Things take longer when we have children. It’s just not realistic to think we can squeeze these huge, enveloping, amazing beings into our lives without displacing other awfully important parts of us. For example, daycare does not enable us to have careers unaffected by our children, even though it seems like it should. Because our career doesn’t fit into those eight hours a day we can leave them there any more than they fit into the time we have free. If we think it works this way we end up that much less equipped to deal with the days when suddenly daycare isn’t an option.
What I suppose I was thinking — in some primitive, unconscious, barely thinking way — as I cried hollowly while Jake hit me in the head with a plastic measuring cup was that the life I was trying to make for myself was being taken away from me along with the time to make it. When, in fact, it’s still there, if only I’d stop focusing on some future, end-result version of it and instead come to terms with the journey.
Because, really, while my intention is to one day be able to share YogaMamaMe widely, there’s an awful lot that can happen along the way. And losing a day or two here and there to my child doesn’t make me someone who has nothing but him to shape my life. It makes me someone who is navigating a complicated and beautiful life with my complicated and beautiful family.
How to Keep the Intention from Becoming a Goal: Prasarita Podattanasana (Standing Straddle Fold)
I remember well those years of yoga when prasarita podattansana was for me an occasion to mutter angrily to the teacher suggesting otherwise, “I don’t care how far I spread my feet apart, my head is never going to touch the floor.” Which made the pose not one of my favorites.
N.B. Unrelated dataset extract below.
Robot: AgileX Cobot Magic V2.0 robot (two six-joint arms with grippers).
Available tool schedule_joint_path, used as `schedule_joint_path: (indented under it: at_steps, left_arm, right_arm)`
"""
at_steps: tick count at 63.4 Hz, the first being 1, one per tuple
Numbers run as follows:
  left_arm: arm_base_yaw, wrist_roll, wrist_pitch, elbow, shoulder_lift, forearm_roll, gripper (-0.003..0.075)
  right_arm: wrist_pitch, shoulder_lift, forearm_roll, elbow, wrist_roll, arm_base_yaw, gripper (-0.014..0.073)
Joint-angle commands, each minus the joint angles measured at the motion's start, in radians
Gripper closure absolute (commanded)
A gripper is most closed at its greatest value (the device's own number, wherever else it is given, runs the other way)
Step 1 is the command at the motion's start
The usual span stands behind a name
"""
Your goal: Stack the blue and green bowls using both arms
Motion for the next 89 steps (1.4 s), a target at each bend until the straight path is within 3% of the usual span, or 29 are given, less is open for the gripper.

I’d probably have had a few things to mutter at myself right now, as well, when I say Bravo! to those of you who can’t imagine ever resting your head on the floor as you fold forward with your feet far apart in a straddle. Because you are lucky to have in front of you an intention that simply will not slide into a goal when you’re not looking. It’s not like there are just a couple of tiny inches between your head and the floor — the tips of your bangs brushing it tantalizingly — so that you hunch your shoulders and bend your knees and otherwise assault the integrity of the pose in the hopes of achieving that goal on which you have telescopically set your sights.
Nope. If your head is a good six inches from that floor, you have the luxury of perspective. Your head on the floor is nothing more than an intention, so best to tend to the important parts of the pose — letting your hamstrings open, lengthening your spine, releasing tension from your shoulders and neck. If only someone had pointed out to me how great upavista konasana is for tension release way back when, I might not have cared so much about my stupid head and the stupid floor.
And here’s the beauty of this pose, and the reason I offer it here. Even if you can rest your head on the floor, it’s oh so easy to take that false little victory away. You move your feet closer together and suddenly you’re in the same boat as those lucky people who have had to accept that head-on-floor is nothing more than an intention because it’s not a realistic goal. And you, too, get to focus on the physical benefits of the pose, as well as the bigger benefit of practicing letting go of goals in your life off the mat.